Dosyanın incelenmesinden; Avusturya’da yaşamakta iken 27.10.1997 tarihinde vefat eden …’in, yine Avusturya’da yerleşik bulunan mirasçıları … ve … tarafından, murislerinden intikal edip, Türkiye’de bulunan mallar nedeniyle, … ve … tarihlerinde veraset ve intikal vergisi beyannamesi verildiği; 27.4.1998 tarihinde beyan edilen matrah üzerinden gerekli tarhiyatın yapıldığı ve birinci taksit için 31.5.1998, ikinci taksit için 30.11.1998 vade tarihlerinin belirlendiği; bu arada veraset ilamı ile ilgili olarak adli yargıda açılan davada verilen ve intikal eden kimi mallar için davacılarla birlikte Hazinenin de mirasçılığına hükmeden kararın Yargıtayca bozulması üzerine, … Sulh Hukuk Mahkemesinin … günlü ve … sayılı kararıyla Hazinenin mirasçı olamayacağının hükme bağlandığı; davacılar tarafından, tahakkuk eden verginin birinci ve ikinci taksitlerinin, vade tarihleri itibarıyla kesinleşmemiş olması nedeniyle, mirasçılıklarının kesinleşmesini takiben ödendiği; bu arada, 24.5.1999 tarihinde vergi dairesine başvurularak, ödemenin gecikmesinin kendilerinden değil, ilgili resmi dairelerin gerekeni yerinde ve zamanında yapmamalarından kaynaklandığı belirtilmek suretiyle gecikme zammı uygulanmamasının istenildiği; istemin 2.8.1999 tarih 9316 sayılı işlemle reddedilmesinin ardından, 30.11.1999 tarihinde, taksitlerin geç ödenmesi nedeniyle hesaplanan gecikme zammının tahsili amacıyla düzenlenen 16.7.1999 tarih ve 99/6-1 ve 99/6-2 takip nolu ödeme emirlerinin tebliğ edildiği anlaşılmıştır.

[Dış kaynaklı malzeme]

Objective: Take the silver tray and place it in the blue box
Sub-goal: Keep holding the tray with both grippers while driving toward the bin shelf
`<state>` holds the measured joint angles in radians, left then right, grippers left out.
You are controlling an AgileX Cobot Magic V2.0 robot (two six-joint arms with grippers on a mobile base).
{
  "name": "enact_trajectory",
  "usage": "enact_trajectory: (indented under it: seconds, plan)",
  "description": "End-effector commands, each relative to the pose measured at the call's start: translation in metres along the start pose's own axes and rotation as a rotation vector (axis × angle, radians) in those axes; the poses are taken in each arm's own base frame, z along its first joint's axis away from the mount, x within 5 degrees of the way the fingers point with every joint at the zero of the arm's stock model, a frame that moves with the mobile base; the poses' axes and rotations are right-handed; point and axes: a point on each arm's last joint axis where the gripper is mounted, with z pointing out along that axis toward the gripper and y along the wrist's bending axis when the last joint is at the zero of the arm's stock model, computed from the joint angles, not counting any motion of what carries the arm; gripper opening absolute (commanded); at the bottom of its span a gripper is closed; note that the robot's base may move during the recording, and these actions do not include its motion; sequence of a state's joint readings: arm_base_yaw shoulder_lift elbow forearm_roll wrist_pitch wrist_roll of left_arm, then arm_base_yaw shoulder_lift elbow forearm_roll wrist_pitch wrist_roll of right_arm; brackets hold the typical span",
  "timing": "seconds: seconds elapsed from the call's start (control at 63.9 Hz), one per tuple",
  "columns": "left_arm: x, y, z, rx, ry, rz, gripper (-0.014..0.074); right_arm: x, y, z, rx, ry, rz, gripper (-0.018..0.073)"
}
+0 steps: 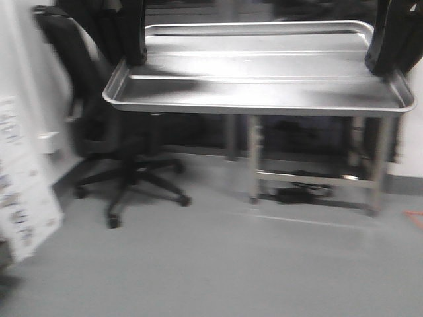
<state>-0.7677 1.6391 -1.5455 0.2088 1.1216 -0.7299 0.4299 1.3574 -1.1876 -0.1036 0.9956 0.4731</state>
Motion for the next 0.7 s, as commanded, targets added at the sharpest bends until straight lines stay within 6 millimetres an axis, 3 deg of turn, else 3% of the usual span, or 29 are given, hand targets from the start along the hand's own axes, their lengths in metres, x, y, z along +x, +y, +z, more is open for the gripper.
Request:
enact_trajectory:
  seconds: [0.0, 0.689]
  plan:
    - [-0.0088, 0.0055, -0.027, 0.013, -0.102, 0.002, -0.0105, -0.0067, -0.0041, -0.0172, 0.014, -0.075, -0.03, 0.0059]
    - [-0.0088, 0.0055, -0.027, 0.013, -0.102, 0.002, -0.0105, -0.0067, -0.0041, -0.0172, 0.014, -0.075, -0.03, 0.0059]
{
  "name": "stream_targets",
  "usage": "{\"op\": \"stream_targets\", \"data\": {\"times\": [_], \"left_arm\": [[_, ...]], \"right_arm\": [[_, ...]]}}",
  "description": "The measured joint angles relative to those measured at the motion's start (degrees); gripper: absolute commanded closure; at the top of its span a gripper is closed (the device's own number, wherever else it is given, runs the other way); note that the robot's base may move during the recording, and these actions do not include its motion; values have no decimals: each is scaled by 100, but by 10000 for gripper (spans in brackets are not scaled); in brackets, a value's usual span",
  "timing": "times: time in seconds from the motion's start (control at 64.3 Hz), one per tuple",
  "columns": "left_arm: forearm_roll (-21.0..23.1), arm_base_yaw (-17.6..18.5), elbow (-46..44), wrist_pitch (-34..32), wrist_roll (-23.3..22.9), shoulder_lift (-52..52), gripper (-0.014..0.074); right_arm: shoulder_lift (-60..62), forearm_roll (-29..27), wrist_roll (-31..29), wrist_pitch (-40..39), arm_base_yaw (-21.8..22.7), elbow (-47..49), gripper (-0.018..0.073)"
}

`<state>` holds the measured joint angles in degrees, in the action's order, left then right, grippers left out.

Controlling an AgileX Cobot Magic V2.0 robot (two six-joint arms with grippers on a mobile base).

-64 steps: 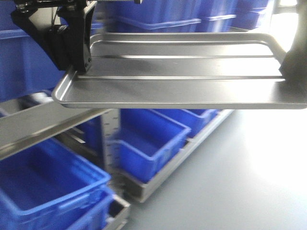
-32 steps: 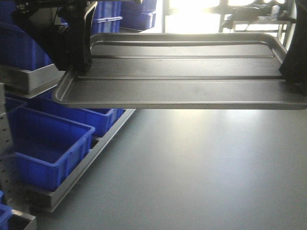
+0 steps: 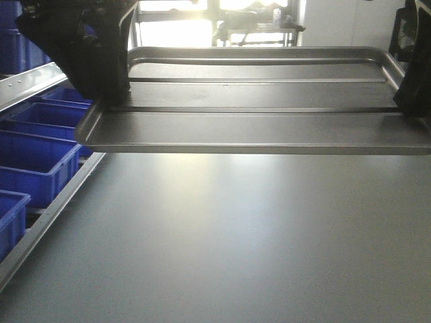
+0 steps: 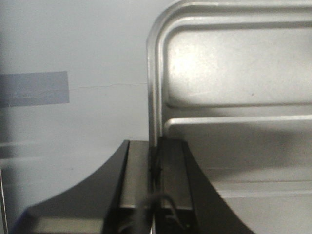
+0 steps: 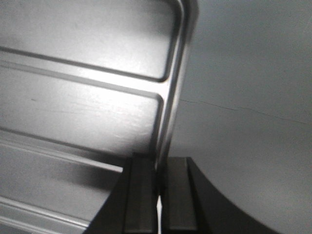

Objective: Grab silver tray and stack on right shelf
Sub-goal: 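Hold the tray level with both grippers while the base drives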

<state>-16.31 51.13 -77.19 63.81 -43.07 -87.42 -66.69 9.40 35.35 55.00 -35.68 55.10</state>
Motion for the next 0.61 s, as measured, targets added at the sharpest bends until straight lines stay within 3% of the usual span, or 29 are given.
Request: {"op": "stream_targets", "data": {"times": [0.606], "left_arm": [[-1,0,0,10,0,0,697]], "right_arm": [[0,0,0,0,0,0,503]]}}
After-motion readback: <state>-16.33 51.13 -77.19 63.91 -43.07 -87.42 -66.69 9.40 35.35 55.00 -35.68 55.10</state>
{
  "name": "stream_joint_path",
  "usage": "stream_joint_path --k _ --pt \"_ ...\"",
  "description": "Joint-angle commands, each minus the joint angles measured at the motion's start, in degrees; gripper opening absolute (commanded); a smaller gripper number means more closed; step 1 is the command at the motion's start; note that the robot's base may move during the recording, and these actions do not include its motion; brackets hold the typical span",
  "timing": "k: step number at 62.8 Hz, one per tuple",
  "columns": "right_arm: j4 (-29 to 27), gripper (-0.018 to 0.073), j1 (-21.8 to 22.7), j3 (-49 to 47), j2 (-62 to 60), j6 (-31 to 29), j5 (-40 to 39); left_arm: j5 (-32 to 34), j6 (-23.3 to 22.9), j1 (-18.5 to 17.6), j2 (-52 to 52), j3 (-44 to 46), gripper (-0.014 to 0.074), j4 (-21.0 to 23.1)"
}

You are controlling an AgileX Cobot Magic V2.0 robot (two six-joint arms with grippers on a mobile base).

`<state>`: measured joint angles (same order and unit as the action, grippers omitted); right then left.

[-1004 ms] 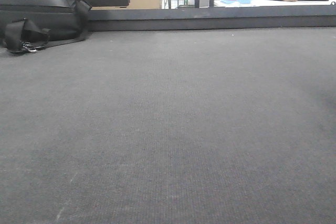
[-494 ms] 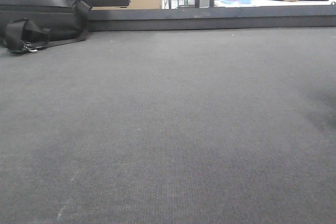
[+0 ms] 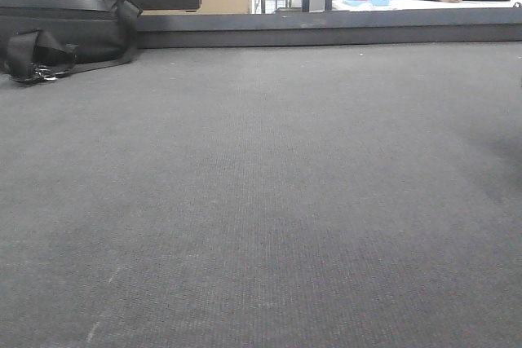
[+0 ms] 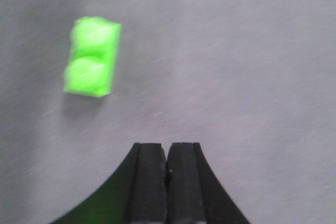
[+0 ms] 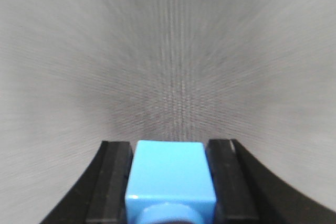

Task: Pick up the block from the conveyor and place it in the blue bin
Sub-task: 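Close left gripper on green block and right gripper on blue block, then lift both held blocks up off the conveyor belt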

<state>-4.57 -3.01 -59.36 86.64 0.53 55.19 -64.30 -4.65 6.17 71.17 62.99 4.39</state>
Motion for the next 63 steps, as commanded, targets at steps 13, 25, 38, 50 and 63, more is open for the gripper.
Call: stream_joint_path --k 13,25,38,50,63 --pt "0.09 -0.0154 -0.01 -3.96 -11.31 0.06 0.6 -5.66 17.19 6.23 8.98 8.06 -0.0111 0.14" --pt "-1.92 -0.0154 -0.01 -3.96 -13.75 0.06 -0.82 -4.71 18.17 4.79 16.61 8.61 -0.0047 -1.24" --pt "-2.73 -0.0154 -0.01 -3.96 -13.64 0.06 -0.71 -0.07 17.92 3.79 21.85 8.61 0.0326 -3.85" --pt "-3.53 -0.0154 -0.01 -3.96 -13.64 0.06 -0.61 4.26 17.52 3.79 24.58 8.61 0.0414 -3.88" --pt "-3.78 -0.0154 -0.01 -3.96 -13.64 0.06 -0.73 6.44 17.52 3.79 29.21 8.61 0.0383 -2.9"
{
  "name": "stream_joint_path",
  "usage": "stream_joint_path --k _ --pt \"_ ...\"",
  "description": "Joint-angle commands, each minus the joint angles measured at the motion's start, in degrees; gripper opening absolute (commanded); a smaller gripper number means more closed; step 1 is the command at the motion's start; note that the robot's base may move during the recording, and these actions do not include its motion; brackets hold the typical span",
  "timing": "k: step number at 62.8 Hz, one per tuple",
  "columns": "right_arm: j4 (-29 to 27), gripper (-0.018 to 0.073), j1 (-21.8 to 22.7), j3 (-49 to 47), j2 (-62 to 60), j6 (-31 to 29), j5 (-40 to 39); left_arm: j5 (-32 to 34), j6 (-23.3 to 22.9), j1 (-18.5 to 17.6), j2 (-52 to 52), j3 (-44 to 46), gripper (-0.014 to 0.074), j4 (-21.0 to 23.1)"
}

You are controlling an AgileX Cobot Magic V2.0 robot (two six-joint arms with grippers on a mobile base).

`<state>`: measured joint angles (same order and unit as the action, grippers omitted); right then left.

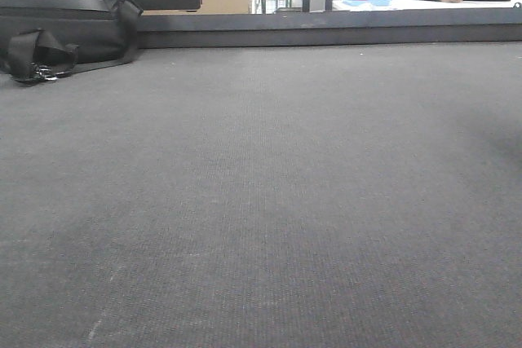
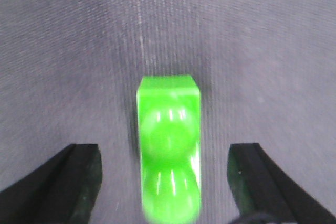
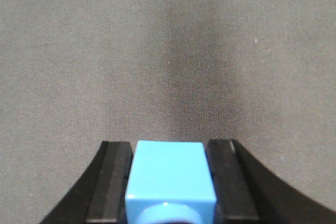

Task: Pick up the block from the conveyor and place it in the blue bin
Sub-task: 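Lift both held blocks up off the conveyor belt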

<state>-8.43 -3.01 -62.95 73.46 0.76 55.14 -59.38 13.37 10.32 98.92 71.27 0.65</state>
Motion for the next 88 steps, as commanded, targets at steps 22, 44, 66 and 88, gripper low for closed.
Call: stream_joint_path --k 22,44,66,88 --pt "0.09 -0.0154 -0.01 -0.37 -0.46 -0.17 -0.76 1.27 -0.5 -0.36 3.68 0.43 0.0353 0.26" --pt "0.09 -0.0154 -0.01 -0.37 -0.59 -0.17 -0.74 -2.46 -0.5 -0.36 3.45 0.96 -0.0111 0.42" --pt "0.09 -0.0154 -0.01 -0.37 -6.55 -0.76 -2.73 4.04 -0.5 -0.36 -9.8 1.17 -0.0111 9.89" --pt "0.09 -0.0154 -0.12 13.75 -23.57 -1.45 -25.12 36.36 -0.12 -0.39 -31.57 -20.6 -0.0111 13.78"
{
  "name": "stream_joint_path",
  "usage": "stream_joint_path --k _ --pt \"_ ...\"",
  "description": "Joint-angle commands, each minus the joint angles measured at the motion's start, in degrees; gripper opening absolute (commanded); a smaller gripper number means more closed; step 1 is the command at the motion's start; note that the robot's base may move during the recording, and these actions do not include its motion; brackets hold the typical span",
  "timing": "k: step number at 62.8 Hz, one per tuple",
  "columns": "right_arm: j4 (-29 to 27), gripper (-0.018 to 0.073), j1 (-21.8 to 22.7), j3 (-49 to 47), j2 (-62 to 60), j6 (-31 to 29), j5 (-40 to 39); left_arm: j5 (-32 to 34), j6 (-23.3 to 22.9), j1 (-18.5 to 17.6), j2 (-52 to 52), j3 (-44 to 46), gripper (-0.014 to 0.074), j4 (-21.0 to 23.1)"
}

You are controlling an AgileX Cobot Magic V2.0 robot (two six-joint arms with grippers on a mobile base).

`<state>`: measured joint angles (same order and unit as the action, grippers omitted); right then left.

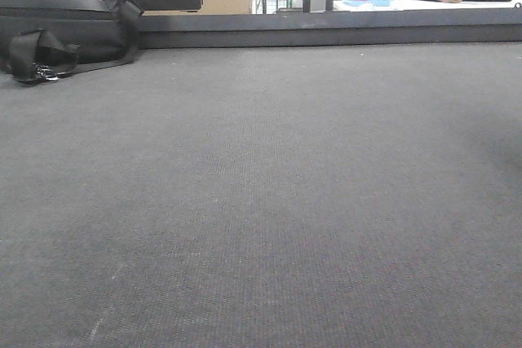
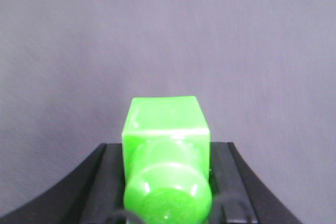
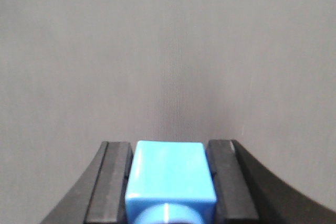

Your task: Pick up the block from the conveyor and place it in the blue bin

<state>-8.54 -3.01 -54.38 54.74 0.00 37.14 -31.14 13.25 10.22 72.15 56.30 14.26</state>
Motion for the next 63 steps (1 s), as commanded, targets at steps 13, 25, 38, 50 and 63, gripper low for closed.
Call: stream_joint_path --k 13,25,38,50,63 --pt "0.19 -0.0154 -0.12 17.84 -16.2 -0.69 -12.87 14.02 0.13 -1.79 -15.39 -17.48 -0.0111 -0.88" --pt "0.19 -0.0154 -0.12 21.28 -23.14 -0.69 -13.25 12.43 0.13 -8.22 -22.98 -18.36 -0.0111 -2.58" --pt "0.19 -0.0154 -0.12 19.17 -27.53 -0.69 -15.56 12.43 0.13 -9.3 -33.42 -18.36 -0.0111 -3.57" --pt "0.19 -0.0154 -0.12 19.18 -30.33 -0.82 -13.84 10.59 0.13 -9.3 -43.91 -18.36 -0.0111 -6.61" --pt "0.19 -0.0154 -0.12 24.22 -33.15 -1.13 -20.23 8.97 -3.85 -9.3 -52.59 -20.19 -0.0111 -6.46"
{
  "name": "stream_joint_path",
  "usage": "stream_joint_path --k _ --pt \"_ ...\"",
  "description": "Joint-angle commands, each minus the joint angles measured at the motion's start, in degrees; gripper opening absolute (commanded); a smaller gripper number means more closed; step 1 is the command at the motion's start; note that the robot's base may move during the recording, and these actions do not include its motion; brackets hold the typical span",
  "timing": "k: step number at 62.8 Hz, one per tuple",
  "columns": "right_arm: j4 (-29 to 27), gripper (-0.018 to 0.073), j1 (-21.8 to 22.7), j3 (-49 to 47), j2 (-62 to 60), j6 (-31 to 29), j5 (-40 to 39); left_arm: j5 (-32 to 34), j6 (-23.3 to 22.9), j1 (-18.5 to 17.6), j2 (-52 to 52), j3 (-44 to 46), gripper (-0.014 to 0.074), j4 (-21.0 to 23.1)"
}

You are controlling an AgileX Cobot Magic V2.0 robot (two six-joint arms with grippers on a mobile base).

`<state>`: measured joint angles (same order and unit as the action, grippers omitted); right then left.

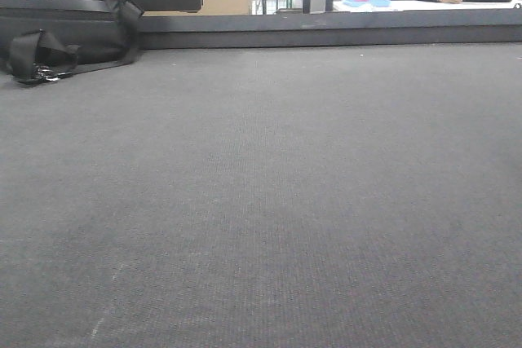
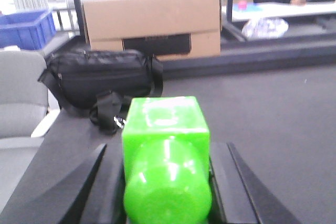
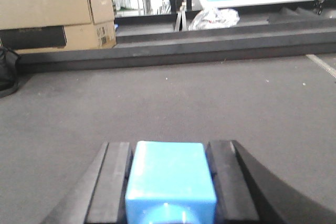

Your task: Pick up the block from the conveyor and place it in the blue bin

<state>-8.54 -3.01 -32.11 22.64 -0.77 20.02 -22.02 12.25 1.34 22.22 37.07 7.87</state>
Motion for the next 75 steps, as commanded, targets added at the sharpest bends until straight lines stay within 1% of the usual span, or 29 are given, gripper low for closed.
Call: stream_joint_path --k 1,4,19,75 --pt "0.19 -0.0154 -0.12 2.22 -1.11 -0.36 -3.24 -0.15 -3.6 -0.42 -3.1 -1.19 -0.0111 -0.07" --pt "0.19 -0.0154 -0.12 2.61 -1.67 -0.36 -3.75 -0.15 -5.06 -0.42 -4.48 -2.03 -0.0111 -0.07" --pt "0.19 -0.0154 -0.12 2.4 -4.19 -0.36 -9.03 0.69 -5.06 -0.42 -7.67 -2.21 -0.0111 -1.4" --pt "0.19 -0.0154 -0.12 2.4 -4.28 -0.36 -8.95 0.76 -5.06 -0.42 -7.93 -2.21 -0.0111 -1.4"
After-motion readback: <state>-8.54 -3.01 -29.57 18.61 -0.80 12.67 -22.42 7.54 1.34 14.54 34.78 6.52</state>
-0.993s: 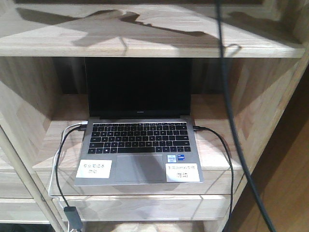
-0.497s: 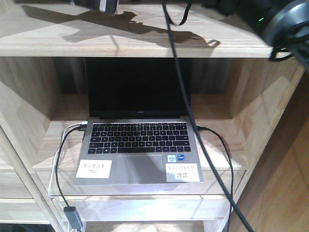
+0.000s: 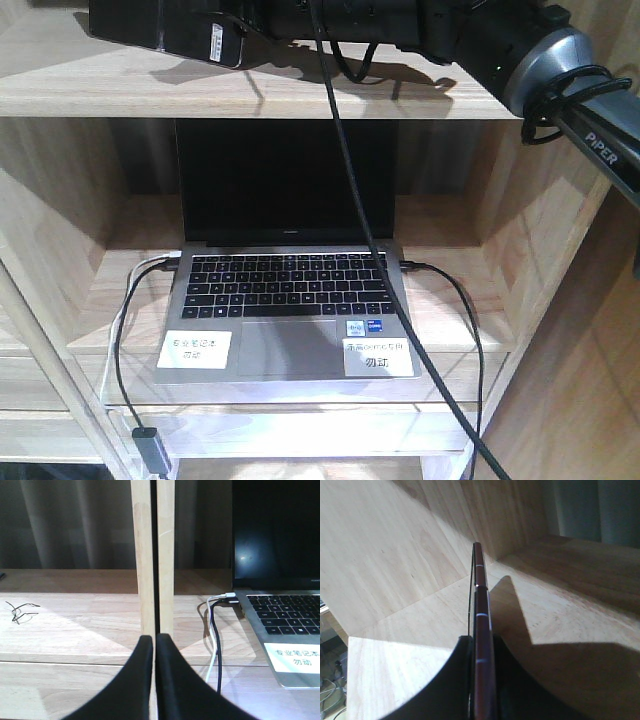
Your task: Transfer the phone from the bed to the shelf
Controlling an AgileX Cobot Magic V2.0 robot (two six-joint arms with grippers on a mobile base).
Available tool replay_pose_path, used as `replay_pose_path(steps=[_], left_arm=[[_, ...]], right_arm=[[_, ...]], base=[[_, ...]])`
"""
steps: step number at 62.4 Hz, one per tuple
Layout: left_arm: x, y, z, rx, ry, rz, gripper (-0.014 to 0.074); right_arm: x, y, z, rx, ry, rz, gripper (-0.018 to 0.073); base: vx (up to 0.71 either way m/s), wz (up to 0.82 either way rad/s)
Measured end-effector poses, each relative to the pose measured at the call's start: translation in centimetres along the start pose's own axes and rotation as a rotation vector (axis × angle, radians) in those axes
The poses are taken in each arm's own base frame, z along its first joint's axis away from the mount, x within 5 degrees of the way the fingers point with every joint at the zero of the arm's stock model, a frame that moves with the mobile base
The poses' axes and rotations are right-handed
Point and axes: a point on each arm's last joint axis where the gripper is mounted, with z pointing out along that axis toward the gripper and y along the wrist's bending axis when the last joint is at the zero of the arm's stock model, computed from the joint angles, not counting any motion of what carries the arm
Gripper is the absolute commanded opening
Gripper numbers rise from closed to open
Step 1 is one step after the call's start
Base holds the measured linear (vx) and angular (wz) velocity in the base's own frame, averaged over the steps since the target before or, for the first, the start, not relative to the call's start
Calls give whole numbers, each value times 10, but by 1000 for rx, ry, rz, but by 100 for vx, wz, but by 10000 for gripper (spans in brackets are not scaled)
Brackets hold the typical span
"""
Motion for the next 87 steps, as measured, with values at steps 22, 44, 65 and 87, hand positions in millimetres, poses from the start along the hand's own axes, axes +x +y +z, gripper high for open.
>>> replay_pose_path(steps=[22,44,65,87], left_arm=[[0,0,0,0,0,0,1],[0,0,0,0,0,0,1],[0,0,0,0,0,0,1],[0,0,0,0,0,0,1]], right_arm=[[-1,-6,2,51,-27,-8,338],[-2,-12,2,100,-57,-16,718],[-4,-11,-1,127,-35,-58,656],[-27,13,-26,141,-14,-95,324]], base=[[0,0],[0,0],[0,0],[0,0]])
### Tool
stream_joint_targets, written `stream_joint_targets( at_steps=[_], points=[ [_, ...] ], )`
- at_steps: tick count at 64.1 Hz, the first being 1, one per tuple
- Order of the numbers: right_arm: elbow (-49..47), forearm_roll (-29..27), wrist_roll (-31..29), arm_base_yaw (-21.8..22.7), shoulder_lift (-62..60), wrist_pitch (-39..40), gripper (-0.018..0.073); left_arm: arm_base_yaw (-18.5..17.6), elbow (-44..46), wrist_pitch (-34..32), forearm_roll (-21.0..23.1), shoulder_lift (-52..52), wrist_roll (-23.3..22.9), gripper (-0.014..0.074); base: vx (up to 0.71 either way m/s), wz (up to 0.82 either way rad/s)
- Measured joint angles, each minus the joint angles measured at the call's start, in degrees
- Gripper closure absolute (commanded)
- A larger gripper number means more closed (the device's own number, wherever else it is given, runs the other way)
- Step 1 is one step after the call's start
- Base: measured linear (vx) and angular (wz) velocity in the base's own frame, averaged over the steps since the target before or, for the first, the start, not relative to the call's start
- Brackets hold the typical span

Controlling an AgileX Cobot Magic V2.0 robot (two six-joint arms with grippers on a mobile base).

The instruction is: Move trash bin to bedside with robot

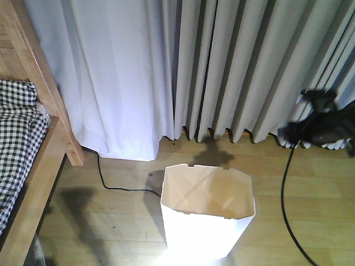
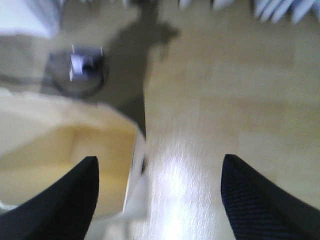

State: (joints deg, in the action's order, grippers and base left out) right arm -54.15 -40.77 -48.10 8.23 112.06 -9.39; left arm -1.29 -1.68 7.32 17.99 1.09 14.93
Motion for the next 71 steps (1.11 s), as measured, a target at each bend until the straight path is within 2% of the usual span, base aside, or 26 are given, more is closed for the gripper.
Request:
stream_joint_targets(
  at_steps=[47,51,60,66,71],
  points=[
    [22.41,-1.18,-0.65,0.00,-64.71,-1.54,0.0063,0.00,0.00,0.00,0.00,0.00,0.00,0.0602,0.00,0.00],
    [24.92,-2.66,-0.65,0.00,-70.17,0.00,0.0063,0.00,0.00,0.00,0.00,0.00,0.00,0.0602,0.00,0.00],
    [31.11,-9.69,-0.97,-0.75,-80.89,5.42,0.0074,0.00,0.00,0.00,0.00,0.00,0.00,0.0602,0.00,0.00],
    [34.63,-10.97,-4.10,-4.38,-85.92,6.68,0.0140,0.00,0.00,0.00,0.00,0.00,0.00,0.0602,0.00,0.00],
    [35.72,-11.15,-7.09,-7.34,-88.59,7.19,0.0293,0.00,0.00,0.00,0.00,0.00,0.00,0.0602,0.00,0.00]
  ],
)
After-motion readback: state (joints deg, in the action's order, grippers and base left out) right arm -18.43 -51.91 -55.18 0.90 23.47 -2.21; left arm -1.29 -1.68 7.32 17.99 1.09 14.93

Olayda; dava konusu ödeme emirleri, vergi mahkemesince, vergilerin birinci ve ikinci taksitlerinin, davacıların kusuru nedeniyle değil, adli yargı yerince mirasçı olduklarına dair kararın geç verilmesi nedeniyle geç ödendiği gerekçesiyle iptal edilmiş ise de; 6183 sayılı Kanunun yukarıda açıklanan hükümlerine göre vadesinde ödenmeyen kamu alacağına gecikme zammı uygulanabilmesi için, borçlunun kusurunun olup olmamasının önemi bulunmadığından; kendi beyanları üzerine tahakkuk eden vergileri normal vade tarihlerinde ödemedikleri çekişmesiz bulunan davacılar adına gecikme zammı hesaplanmasında ve bunun tahsili amacıyla ödeme emri düzenlenmesinde isabetsizlik bulunmamaktadır.
Açıklanan nedenle, temyiz isteminin kabulüne; mahkeme kararının bozulmasına, bozma kararı üzerine mahkemece yeniden verilecek kararla birlikte yargılama giderleri de hüküm altına alınacağından, bu hususta ayrıca hüküm tesisine gerek bulunmadığına, 22.10.2002 gününde oybirliği ile karar verildi.